Thursday, December 31, 2009

The Unimportance of Belief

So I've been going through The Future of Faith slowly, as it's pretty dense, and Cox has so many excellent things to say. I don't mean "dense" in a negative way--one could easily skim over some of his words and still understand the whole context. However, I really like what he has to say. He writes it well, in a very clear fashion, and his conclusions make a big difference in understanding our faith.

For example, a central thesis for Cox's tome is that we are moving out of the Age of Belief into an emerging Age of the Spirit. To understand this, we have to know what the Age of Belief is and what preceded it (yes, something else came first).

Cox argues that beliefs were not central to Christianity until around the time of Christianity becoming an official state religion with Constantine. Cox states:
Creeds are clusters of beliefs. But the history of Christianity is not a history of creeds. It is the story of a people of faith who sometimes cobbled together creeds out of beliefs. It is also the history of equally faithful people who questioned, altered, and discarded those same creeds. p. 4
This time was what Cox called the "Age of Faith," when Christianity had more to do with living a life rather than believing certain things. The "Age of Belief," when particular beliefs became central to Christianity arose when Christianity essentially became owned by the State:
Christianity, at least in its official version, froze into a system of mandatory precepts that were codified into creed and strictly monitored by a powerful hierarchy and imperial decrees. Heresy became treason, and treason became heresy. p. 6
This makes a lot of sense to me, as I have discovered that a strict set of beliefs and proving them seems rather futile and unhelpful in my faith. It has become something that I have become rather frustrated by in hearing other people discuss.

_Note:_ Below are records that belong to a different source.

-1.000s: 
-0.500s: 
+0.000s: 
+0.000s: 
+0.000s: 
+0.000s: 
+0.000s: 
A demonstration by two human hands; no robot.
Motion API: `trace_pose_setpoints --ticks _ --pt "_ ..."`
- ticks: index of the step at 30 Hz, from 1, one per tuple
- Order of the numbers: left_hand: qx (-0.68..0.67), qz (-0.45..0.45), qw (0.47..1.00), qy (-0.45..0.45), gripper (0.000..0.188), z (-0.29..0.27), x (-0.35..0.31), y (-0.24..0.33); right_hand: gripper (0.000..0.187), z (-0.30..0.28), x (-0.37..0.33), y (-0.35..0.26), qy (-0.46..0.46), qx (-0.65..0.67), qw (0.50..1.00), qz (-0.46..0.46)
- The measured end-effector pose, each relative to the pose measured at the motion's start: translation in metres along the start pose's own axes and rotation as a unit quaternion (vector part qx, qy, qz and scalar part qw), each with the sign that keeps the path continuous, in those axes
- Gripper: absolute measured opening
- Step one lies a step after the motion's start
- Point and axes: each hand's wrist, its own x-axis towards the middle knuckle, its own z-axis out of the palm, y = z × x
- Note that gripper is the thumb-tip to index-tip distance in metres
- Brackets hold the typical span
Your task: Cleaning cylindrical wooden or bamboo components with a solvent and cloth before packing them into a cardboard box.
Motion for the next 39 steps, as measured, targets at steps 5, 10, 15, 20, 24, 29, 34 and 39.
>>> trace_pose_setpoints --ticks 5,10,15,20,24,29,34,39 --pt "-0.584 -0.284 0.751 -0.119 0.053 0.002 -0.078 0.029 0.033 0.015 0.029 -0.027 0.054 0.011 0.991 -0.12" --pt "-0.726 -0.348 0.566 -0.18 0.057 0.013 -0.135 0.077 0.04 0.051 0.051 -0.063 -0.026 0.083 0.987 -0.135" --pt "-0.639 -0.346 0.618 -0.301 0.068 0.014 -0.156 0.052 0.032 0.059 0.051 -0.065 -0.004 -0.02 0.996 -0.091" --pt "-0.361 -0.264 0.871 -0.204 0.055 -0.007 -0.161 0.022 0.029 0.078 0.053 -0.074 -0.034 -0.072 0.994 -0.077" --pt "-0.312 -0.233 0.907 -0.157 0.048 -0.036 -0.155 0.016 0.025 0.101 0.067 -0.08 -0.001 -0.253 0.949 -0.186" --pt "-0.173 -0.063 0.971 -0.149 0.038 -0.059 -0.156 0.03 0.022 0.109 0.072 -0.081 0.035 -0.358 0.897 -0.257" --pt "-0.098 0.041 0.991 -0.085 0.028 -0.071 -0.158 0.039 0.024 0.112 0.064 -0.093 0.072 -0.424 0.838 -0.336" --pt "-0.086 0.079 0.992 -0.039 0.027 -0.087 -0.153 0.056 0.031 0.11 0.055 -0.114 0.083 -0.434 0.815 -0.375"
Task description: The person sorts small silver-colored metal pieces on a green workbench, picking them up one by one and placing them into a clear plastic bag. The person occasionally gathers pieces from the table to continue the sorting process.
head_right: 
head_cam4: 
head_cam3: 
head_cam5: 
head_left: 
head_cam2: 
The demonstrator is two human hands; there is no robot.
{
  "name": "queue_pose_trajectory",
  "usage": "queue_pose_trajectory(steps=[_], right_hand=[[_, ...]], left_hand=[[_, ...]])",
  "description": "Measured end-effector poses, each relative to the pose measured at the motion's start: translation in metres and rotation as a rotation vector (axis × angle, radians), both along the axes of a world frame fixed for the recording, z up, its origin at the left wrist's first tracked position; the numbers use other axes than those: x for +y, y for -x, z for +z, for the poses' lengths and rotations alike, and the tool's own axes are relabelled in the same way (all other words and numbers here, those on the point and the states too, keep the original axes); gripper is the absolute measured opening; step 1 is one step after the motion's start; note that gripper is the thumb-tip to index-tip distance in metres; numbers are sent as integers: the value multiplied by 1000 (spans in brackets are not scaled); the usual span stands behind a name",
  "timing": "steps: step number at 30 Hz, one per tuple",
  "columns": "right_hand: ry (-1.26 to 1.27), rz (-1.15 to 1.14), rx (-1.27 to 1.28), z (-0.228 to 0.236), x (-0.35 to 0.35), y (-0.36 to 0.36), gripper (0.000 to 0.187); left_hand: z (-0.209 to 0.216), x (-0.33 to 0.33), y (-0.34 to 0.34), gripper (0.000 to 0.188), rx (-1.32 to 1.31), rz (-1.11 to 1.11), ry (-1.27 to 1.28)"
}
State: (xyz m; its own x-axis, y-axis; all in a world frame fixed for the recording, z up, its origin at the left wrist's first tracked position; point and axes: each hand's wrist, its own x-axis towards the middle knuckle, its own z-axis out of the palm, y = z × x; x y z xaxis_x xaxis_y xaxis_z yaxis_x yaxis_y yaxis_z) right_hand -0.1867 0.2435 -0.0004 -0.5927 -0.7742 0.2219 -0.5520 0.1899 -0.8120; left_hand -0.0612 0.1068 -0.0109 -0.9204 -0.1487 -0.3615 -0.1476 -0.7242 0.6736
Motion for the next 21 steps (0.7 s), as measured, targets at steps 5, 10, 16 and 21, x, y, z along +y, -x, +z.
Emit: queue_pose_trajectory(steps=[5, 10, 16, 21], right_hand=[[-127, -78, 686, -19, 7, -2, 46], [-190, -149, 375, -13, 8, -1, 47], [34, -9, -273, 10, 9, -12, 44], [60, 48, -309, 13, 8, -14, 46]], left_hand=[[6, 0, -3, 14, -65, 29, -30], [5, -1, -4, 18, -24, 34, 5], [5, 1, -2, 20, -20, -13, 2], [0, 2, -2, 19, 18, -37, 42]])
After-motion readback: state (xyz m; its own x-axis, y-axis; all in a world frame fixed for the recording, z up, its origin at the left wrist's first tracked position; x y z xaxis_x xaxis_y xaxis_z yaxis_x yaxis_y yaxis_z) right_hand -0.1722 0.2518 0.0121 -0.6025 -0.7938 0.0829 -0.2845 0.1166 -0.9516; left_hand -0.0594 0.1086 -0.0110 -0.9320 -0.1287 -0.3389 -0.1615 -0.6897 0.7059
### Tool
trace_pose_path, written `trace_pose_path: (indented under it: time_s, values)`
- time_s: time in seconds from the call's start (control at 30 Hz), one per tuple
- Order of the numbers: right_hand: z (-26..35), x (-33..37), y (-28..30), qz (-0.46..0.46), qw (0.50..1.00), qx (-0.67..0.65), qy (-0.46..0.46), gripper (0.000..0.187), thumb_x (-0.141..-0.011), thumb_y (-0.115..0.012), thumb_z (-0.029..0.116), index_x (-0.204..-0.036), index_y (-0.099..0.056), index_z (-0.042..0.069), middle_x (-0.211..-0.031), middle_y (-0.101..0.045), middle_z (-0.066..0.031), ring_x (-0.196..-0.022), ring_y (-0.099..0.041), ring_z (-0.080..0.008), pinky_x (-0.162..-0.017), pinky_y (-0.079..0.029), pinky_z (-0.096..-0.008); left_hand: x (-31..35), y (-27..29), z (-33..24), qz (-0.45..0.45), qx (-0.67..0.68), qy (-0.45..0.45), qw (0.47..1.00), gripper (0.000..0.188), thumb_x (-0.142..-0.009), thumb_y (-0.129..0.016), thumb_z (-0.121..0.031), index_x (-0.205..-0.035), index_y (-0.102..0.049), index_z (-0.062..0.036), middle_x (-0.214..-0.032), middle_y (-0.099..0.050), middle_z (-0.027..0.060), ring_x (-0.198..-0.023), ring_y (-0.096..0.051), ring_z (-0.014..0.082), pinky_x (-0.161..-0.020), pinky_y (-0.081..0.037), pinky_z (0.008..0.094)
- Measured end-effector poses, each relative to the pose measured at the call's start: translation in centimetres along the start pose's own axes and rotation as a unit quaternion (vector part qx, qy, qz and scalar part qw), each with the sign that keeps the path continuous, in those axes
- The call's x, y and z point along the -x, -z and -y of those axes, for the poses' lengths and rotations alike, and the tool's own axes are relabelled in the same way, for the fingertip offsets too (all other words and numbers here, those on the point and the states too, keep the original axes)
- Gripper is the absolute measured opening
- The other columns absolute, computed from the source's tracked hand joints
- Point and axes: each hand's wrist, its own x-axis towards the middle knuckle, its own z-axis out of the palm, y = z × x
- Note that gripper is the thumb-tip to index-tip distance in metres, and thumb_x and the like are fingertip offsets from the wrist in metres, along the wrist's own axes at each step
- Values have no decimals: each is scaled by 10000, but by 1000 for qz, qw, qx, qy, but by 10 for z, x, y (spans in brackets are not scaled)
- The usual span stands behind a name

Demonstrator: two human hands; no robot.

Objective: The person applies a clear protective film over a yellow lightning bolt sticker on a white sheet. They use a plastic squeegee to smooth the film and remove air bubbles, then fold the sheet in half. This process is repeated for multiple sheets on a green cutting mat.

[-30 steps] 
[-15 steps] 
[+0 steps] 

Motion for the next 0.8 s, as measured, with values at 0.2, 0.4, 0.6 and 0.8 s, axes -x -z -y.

I agree with a quote from the Science & the Sacred blog:
God does not leave an empirical bread crumb trail in order to demonstrate His existence. Rather, the only way we can really know God is through the gracious work of the Holy Spirit, who illuminates to us what God has revealed about Himself. It is only by the Spirit that we are able truly to hear the “speech” and “knowledge” poured out by the heavens God created (Ps. 19). Only by God’s gracious self-revelation can we understand that all of “nature” is in fact creation.

In this light, our apologetic task is not primarily to identify statistical anomalies and gaps in the created order that could be filled by some amorphous “designer.” Our task is boldly and joyously to point people to the God revealed in Jesus Christ as the only possible source of all of creation. Here, we can suggest that the deep structures of creation, including many of the remarkable coincidences and convergences of life’s development, cohere with our admittedly limited understanding of the God whom we proclaim is creator of everything.

While this quote deals with science explicitly, it is related to the idea of specific beliefs. If the system of unquestionable beliefs never arose, the whole debate over science versus religion, creationism versus evolution, may never have arisen in the first place. If we do not feel like we have to have absolute evidence for every belief, then we may be able to better deal with ambiguity and therefore also modify our beliefs when appropriate.

But is this understanding of the development of these so-called "Ages" important. It is. As Cox states, "It frees people who shape their faith in a wide spectrum of ways to understand themselves as authentically Christian, and it exposes fundamentalism for the distortion it is" (p. 14).

This is just a fabulous quote that so much could be said about. But ultimately, Cox asserts (and I completely agree) that understanding the history of Christianity really helps those of us who do not ascribe to fundamentalist traditions validate our experiences and our belief. And ironically, it helps provide evidence for our beliefs...

1 comment:

  1. From my non-Christian perspective, I have come to a similar conclusion - the essence of religion is connection with the divine (the difference is what I consider divine or holy), not insistence, regardless of any evidence, that certain positions must be true.

    I am not a professional cultural anthropologist, but in all my readings about world religions, and talking to at least some people in other cultures about religion, the mentality of rejecting a discovery on the grounds that it conflicts with a previous belief seems to be a rare phenomenon outside of Western and Islamic cultures. The difference, I think, is in the idea of a "canonical" version of the dogma, which you certainly don't see in "primitive" religions (e.g., some people believed Loki to be a helpful god while others believed him to be a great villain).

    I think Kasulis' book on Shinto draws a good distinction between existentialist (not to be confused with existentialism) and essentialist religion and maybe what you are calling for is existentialist Christianity whereas most fundamentalists are essentialists.